# .22 stingers and .22.... whats the difference



## Militant_Tiger (Feb 23, 2004)

I shoot a .22 LR and i see these stingers which say they have much higher velocities and what not. i would be interested in shooting them but would it fit in my rifle? :-?


----------



## Longshot (Feb 9, 2004)

It would fit in your gun, but I would check the users manual of the rifles. Some barrels do not advise the use of Stingers to be used, such as the Voquartsen carbon temsions.


----------



## Militant_Tiger (Feb 23, 2004)

well its a standard barrel, and it says in the owners manual not to use them but i hear all these people talking about what kind of great accuracy it has out of the factory barrel, what a joke. if anyone can give more info i would greatly appreciate it, im going mad. by the way, its a ruger 10/22 deluxe if that helps


----------



## Militant_Tiger (Feb 23, 2004)

well i got around to shooting the stinger and it fires fine, basically you can ignore the "do not shoot stingers or non-coated bullets" part of the manual, its all bull.


----------



## dlip (May 16, 2004)

hey militant tiger, even if it fired fine the first time you shot it, it might be the long term effects like fast wearing of the rifling, idk, but i still wouldnt do it if i were you


----------



## Militant_Tiger (Feb 23, 2004)

just out of curiosity, do you own a .22?


----------



## dlip (May 16, 2004)

ya, i own a henry, one great gun i must say :sniper:


----------



## 223shooter (Feb 14, 2004)

i wouldn't use them if it clearly says not to. i use them in 2 of my 22's and love them yet the other 2 they say not to use them so i don't


----------



## Militant_Tiger (Feb 23, 2004)

for the love of god. this is dead. as i said several posts and several months back, you CAN shoot stingers out of any sporter chamber. you CANNOT shoot them out of a target chamber.


----------



## Stealth (Jan 15, 2004)

Ummm, correct me if I'm wrong but why'd you ask the question if you knew the answer?


----------



## 223shooter (Feb 14, 2004)

now i am wondering why did u ask the question if you knew the answer??


----------



## Militant_Tiger (Feb 23, 2004)

you arent very good with details are you, the question was asked almost 2 months ago. it was answered once i had tried the round, and thus wrote that it is indeed OK to use in sporter chambers, people however continue to make speculations about whether it is or not, though i have the best proof, testing. answered problems need no further speculation.


----------



## dlip (May 16, 2004)

> I shoot a .22 LR and i see these stingers which say they have much higher velocities and what not. i would be interested in shooting them but would it fit in my rifle?

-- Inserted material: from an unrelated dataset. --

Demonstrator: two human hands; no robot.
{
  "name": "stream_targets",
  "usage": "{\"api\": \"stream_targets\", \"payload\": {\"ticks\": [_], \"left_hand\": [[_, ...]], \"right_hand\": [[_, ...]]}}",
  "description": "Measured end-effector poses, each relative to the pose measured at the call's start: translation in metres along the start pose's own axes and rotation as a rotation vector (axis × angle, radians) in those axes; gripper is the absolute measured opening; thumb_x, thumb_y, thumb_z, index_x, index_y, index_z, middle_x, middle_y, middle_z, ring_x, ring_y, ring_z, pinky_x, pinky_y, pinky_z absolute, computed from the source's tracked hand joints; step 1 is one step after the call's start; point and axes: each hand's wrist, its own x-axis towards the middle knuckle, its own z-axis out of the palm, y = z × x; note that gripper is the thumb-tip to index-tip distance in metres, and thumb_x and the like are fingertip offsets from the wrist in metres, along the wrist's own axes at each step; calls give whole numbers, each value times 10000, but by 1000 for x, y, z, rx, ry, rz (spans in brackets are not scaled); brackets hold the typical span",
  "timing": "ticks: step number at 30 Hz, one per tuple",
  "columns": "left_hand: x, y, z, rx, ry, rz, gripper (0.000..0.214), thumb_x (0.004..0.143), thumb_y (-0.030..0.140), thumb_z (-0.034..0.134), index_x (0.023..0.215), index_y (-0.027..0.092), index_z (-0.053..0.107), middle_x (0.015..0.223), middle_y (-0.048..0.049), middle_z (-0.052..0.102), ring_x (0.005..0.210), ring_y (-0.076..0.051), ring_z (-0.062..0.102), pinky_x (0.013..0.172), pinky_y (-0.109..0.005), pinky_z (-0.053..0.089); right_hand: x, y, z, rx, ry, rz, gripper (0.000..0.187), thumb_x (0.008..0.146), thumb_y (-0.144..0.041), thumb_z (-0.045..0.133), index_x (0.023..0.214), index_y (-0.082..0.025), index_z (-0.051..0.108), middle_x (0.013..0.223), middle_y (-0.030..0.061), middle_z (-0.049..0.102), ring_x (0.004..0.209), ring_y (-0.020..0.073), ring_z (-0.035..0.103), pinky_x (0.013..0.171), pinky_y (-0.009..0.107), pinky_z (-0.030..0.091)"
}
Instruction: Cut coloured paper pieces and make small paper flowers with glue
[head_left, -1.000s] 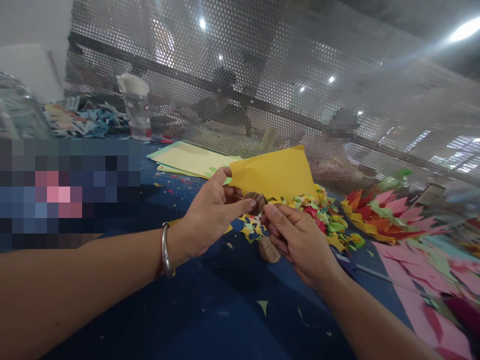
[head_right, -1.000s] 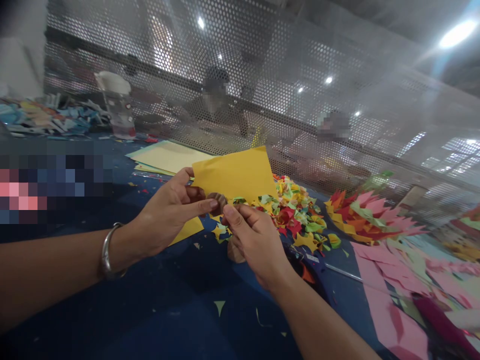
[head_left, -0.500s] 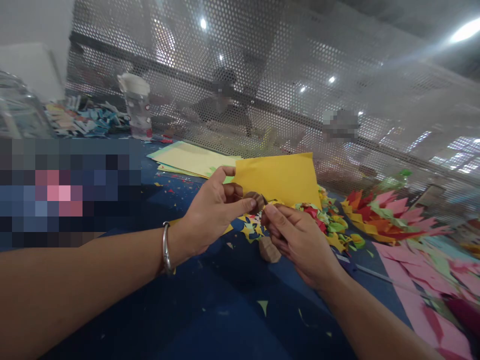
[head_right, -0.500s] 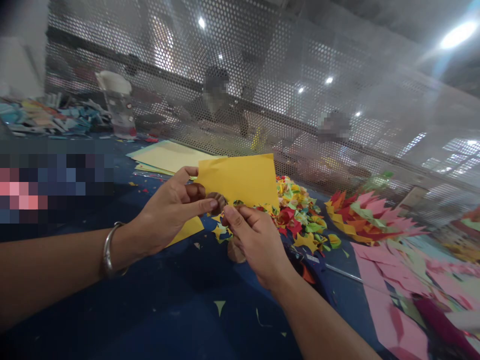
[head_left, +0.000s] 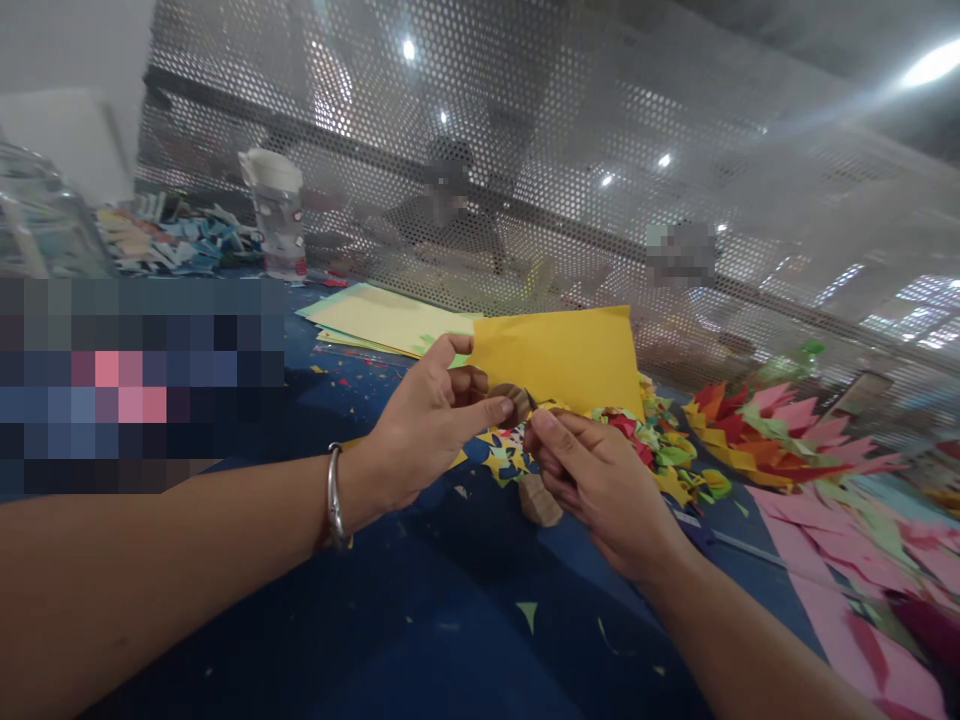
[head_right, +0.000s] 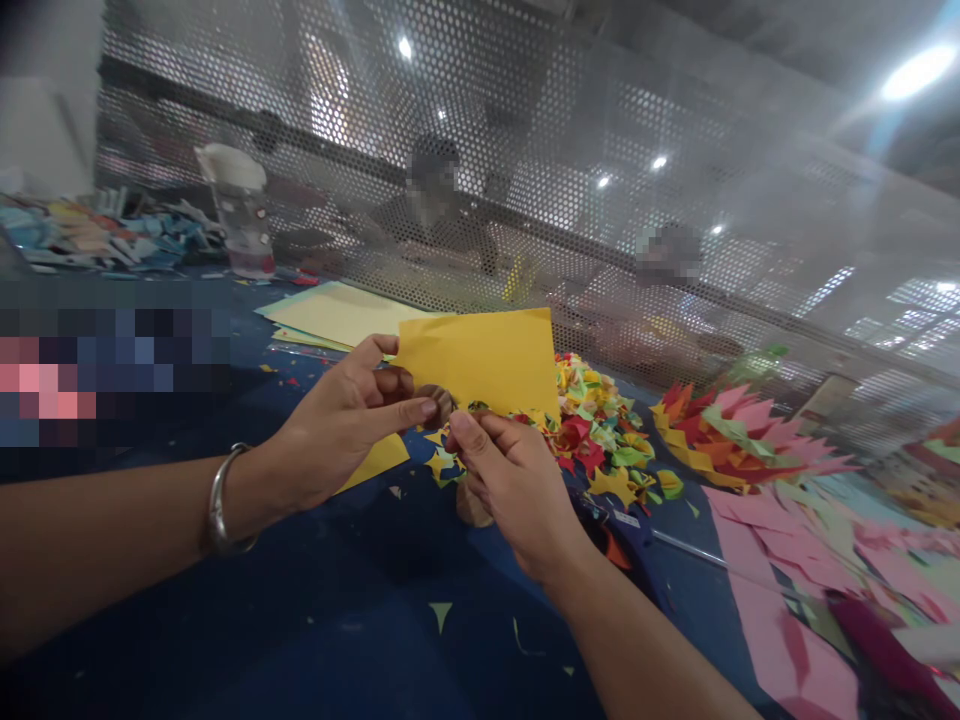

> well its a standard barrel, and it says in the owners manual not to use them but i hear all these people talking about what kind of great accuracy it has out of the factory barrel, what a joke. if anyone can give more info i would greatly appreciate it, im going mad. by the way, its a ruger 10/22 deluxe if that helps





> well i got around to shooting the stinger and it fires fine, basically you can ignore the "do not shoot stingers or non-coated bullets" part of the manual, its all bull.





> just out of curiosity, do you own a .22?





> for the love of god. this is dead. as i said several posts and several months back, you CAN shoot stingers out of any sporter chamber. you CANNOT shoot them out of a target chamber.





> you arent very good with details are you, the question was asked almost 2 months ago. it was answered once i had tried the round, and thus wrote that it is indeed OK to use in sporter chambers, people however continue to make speculations about whether it is or not, though i have the best proof, testing. answered problems need no further speculation.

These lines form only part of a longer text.